● **WHAT YOU ARE ASKED TO DO**: Repeat the data that follows, word for word, without the images.
─── INFORMATION SUPPLIED ───
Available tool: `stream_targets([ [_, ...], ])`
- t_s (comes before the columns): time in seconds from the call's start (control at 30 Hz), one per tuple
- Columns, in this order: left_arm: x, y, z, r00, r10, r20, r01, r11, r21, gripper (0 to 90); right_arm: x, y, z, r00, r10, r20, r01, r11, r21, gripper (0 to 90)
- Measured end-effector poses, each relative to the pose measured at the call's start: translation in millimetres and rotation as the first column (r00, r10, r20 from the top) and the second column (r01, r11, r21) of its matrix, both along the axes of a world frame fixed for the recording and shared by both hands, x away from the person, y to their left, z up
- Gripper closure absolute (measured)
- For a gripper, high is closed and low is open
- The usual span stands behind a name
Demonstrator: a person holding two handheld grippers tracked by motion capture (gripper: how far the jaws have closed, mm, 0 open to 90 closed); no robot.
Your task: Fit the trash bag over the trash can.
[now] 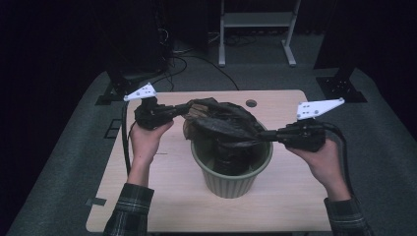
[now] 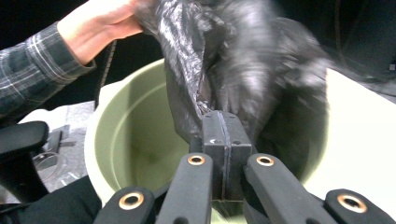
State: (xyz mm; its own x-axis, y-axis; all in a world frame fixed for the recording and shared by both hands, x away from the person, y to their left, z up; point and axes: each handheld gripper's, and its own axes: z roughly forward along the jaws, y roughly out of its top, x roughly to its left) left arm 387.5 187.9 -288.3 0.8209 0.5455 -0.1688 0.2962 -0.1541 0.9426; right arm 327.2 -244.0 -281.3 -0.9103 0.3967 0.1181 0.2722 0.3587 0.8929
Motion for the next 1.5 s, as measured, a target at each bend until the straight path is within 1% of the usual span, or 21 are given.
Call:
stream_targets([
  [0.1,-2.3,8.2,-4.6,0.9999,0.008,-0.009,-0.008,1.0,-0.006,89.6,-0.5,-16.6,-2.2,0.9999,-0.017,-0.002,0.017,0.9998,-0.008,90.0],
  [0.2,-3.4,6.3,-8.8,0.9998,-0.008,-0.015,0.008,1.0,0.003,89.6,-2.3,-20.1,-8.5,0.9999,0.001,-0.012,-0.001,0.9993,-0.037,90.0],
  [0.23,-3.8,4.7,-9.3,0.9998,-0.014,-0.011,0.014,0.9999,0.002,89.6,-2.1,-19.0,-10.3,0.9998,0.008,-0.017,-0.009,0.9988,-0.047,86.7],
  [0.27,-4.4,2.2,-9.5,0.9993,-0.036,-0.005,0.036,0.9993,-0.004,89.6,-1.8,-18.1,-10.9,0.9998,0.012,-0.014,-0.012,0.9988,-0.047,76.1],
  [0.33,-5.2,-2.0,-8.7,0.9984,-0.056,0.0,0.056,0.9984,0.0,89.5,-0.9,-15.6,-7.1,0.9999,0.011,-0.003,-0.011,0.9997,-0.022,71.0],
  [0.47,-7.0,-11.4,-5.2,0.9969,-0.079,0.007,0.079,0.9969,0.008,89.5,1.5,-3.5,8.6,0.9987,-0.028,0.043,0.027,0.9996,0.007,59.2],
  [0.5,-7.5,-12.6,-4.5,0.9965,-0.083,0.008,0.083,0.9965,0.007,89.5,2.5,1.4,11.3,0.9985,-0.026,0.049,0.026,0.9997,0.004,58.2],
  [0.53,-8.0,-13.9,-3.8,0.9964,-0.084,0.011,0.084,0.9965,0.004,89.5,3.3,5.6,12.7,0.998,-0.028,0.057,0.028,0.9996,-0.003,54.0],
  [0.63,-9.1,-17.1,-2.0,0.9952,-0.097,0.015,0.097,0.9953,0.002,89.5,6.5,21.8,12.1,0.9957,-0.058,0.073,0.061,0.9975,-0.036,48.7],
  [0.67,-9.5,-17.8,-2.0,0.9949,-0.1,0.016,0.1,0.995,-0.001,89.5,8.4,26.8,9.8,0.9934,-0.077,0.085,0.082,0.995,-0.057,49.4],
  [0.73,-10.1,-19.1,-2.0,0.9945,-0.104,0.013,0.104,0.9945,-0.002,89.3,11.9,31.9,5.4,0.994,-0.078,0.077,0.083,0.9943,-0.067,52.6],
  [0.77,-10.1,-19.4,-2.2,0.9941,-0.108,0.01,0.108,0.9942,0.001,89.2,13.1,33.7,3.4,0.9946,-0.075,0.073,0.079,0.9946,-0.066,64.1],
  [0.8,-9.7,-19.5,-2.7,0.9934,-0.114,0.005,0.114,0.9935,0.006,89.0,13.6,34.6,1.9,0.9947,-0.07,0.075,0.075,0.9951,-0.064,71.1],
  [0.93,-9.9,-17.6,-3.0,0.993,-0.118,0.0,0.118,0.993,0.008,88.1,19.2,32.4,1.7,0.9912,-0.101,0.085,0.105,0.994,-0.033,87.0],
  [0.97,-9.8,-16.4,-2.7,0.993,-0.118,-0.002,0.118,0.993,0.007,88.1,21.4,30.7,2.4,0.9899,-0.112,0.087,0.114,0.9932,-0.023,88.6],
  [1.07,-7.4,-14.6,-2.6,0.9924,-0.123,-0.005,0.123,0.9924,0.004,88.1,31.7,24.4,4.0,0.9876,-0.141,0.07,0.14,0.9899,0.021,89.8],
  [1.13,-2.6,-17.3,-3.5,0.9938,-0.111,-0.005,0.111,0.9937,0.016,88.2,40.2,22.7,3.2,0.9863,-0.156,0.052,0.154,0.9872,0.04,89.9],
  [1.17,2.1,-19.3,-4.8,0.9948,-0.101,-0.007,0.102,0.9943,0.031,88.3,44.4,22.8,2.5,0.9845,-0.169,0.047,0.167,0.9851,0.041,89.9],
  [1.23,10.2,-21.2,-8.2,0.9955,-0.093,-0.02,0.093,0.9953,0.028,88.3,53.5,23.1,0.5,0.9802,-0.195,0.037,0.193,0.9802,0.043,89.9],
  [1.33,23.6,-26.0,-17.1,0.9946,-0.087,-0.057,0.089,0.9953,0.037,88.3,66.8,22.6,-4.8,0.9719,-0.234,0.023,0.234,0.9719,0.029,90.0],
  [1.5,37.8,-32.9,-33.6,0.9911,-0.071,-0.113,0.081,0.9931,0.085,88.3,83.0,22.1,-22.1,0.9595,-0.281,-0.011,0.281,0.9594,-0.023,90.0],
])
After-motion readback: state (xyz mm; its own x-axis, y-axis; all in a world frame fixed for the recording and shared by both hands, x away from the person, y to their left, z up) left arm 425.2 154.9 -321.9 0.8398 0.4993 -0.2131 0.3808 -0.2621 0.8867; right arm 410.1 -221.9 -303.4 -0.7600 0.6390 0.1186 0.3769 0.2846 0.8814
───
● **PROBLEM SOLUTION**:
Available tool: `stream_targets([ [_, ...], ])`
- t_s (comes before the columns): time in seconds from the call's start (control at 30 Hz), one per tuple
- Columns, in this order: left_arm: x, y, z, r00, r10, r20, r01, r11, r21, gripper (0 to 90); right_arm: x, y, z, r00, r10, r20, r01, r11, r21, gripper (0 to 90)
- Measured end-effector poses, each relative to the pose measured at the call's start: translation in millimetres and rotation as the first column (r00, r10, r20 from the top) and the second column (r01, r11, r21) of its matrix, both along the axes of a world frame fixed for the recording and shared by both hands, x away from the person, y to their left, z up
- Gripper closure absolute (measured)
- For a gripper, high is closed and low is open
- The usual span stands behind a name
Demonstrator: a person holding two handheld grippers tracked by motion capture (gripper: how far the jaws have closed, mm, 0 open to 90 closed); no robot.
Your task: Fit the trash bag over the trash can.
[now] 
[now] 
State: (xyz mm; its own x-axis, y-axis; all in a world frame fixed for the recording and shared by both hands, x away from the person, y to their left, z up; point and axes: each handheld gripper's, and its own axes: z roughly forward along the jaws, y roughly out of its top, x roughly to its left) left arm 387.5 187.9 -288.3 0.8209 0.5455 -0.1688 0.2962 -0.1541 0.9426; right arm 327.2 -244.0 -281.3 -0.9103 0.3967 0.1181 0.2722 0.3587 0.8929
Motion for the next 1.5 s, as measured, a target at each bend until the straight path is within 1% of the usual span, or 21 are given.
Call:
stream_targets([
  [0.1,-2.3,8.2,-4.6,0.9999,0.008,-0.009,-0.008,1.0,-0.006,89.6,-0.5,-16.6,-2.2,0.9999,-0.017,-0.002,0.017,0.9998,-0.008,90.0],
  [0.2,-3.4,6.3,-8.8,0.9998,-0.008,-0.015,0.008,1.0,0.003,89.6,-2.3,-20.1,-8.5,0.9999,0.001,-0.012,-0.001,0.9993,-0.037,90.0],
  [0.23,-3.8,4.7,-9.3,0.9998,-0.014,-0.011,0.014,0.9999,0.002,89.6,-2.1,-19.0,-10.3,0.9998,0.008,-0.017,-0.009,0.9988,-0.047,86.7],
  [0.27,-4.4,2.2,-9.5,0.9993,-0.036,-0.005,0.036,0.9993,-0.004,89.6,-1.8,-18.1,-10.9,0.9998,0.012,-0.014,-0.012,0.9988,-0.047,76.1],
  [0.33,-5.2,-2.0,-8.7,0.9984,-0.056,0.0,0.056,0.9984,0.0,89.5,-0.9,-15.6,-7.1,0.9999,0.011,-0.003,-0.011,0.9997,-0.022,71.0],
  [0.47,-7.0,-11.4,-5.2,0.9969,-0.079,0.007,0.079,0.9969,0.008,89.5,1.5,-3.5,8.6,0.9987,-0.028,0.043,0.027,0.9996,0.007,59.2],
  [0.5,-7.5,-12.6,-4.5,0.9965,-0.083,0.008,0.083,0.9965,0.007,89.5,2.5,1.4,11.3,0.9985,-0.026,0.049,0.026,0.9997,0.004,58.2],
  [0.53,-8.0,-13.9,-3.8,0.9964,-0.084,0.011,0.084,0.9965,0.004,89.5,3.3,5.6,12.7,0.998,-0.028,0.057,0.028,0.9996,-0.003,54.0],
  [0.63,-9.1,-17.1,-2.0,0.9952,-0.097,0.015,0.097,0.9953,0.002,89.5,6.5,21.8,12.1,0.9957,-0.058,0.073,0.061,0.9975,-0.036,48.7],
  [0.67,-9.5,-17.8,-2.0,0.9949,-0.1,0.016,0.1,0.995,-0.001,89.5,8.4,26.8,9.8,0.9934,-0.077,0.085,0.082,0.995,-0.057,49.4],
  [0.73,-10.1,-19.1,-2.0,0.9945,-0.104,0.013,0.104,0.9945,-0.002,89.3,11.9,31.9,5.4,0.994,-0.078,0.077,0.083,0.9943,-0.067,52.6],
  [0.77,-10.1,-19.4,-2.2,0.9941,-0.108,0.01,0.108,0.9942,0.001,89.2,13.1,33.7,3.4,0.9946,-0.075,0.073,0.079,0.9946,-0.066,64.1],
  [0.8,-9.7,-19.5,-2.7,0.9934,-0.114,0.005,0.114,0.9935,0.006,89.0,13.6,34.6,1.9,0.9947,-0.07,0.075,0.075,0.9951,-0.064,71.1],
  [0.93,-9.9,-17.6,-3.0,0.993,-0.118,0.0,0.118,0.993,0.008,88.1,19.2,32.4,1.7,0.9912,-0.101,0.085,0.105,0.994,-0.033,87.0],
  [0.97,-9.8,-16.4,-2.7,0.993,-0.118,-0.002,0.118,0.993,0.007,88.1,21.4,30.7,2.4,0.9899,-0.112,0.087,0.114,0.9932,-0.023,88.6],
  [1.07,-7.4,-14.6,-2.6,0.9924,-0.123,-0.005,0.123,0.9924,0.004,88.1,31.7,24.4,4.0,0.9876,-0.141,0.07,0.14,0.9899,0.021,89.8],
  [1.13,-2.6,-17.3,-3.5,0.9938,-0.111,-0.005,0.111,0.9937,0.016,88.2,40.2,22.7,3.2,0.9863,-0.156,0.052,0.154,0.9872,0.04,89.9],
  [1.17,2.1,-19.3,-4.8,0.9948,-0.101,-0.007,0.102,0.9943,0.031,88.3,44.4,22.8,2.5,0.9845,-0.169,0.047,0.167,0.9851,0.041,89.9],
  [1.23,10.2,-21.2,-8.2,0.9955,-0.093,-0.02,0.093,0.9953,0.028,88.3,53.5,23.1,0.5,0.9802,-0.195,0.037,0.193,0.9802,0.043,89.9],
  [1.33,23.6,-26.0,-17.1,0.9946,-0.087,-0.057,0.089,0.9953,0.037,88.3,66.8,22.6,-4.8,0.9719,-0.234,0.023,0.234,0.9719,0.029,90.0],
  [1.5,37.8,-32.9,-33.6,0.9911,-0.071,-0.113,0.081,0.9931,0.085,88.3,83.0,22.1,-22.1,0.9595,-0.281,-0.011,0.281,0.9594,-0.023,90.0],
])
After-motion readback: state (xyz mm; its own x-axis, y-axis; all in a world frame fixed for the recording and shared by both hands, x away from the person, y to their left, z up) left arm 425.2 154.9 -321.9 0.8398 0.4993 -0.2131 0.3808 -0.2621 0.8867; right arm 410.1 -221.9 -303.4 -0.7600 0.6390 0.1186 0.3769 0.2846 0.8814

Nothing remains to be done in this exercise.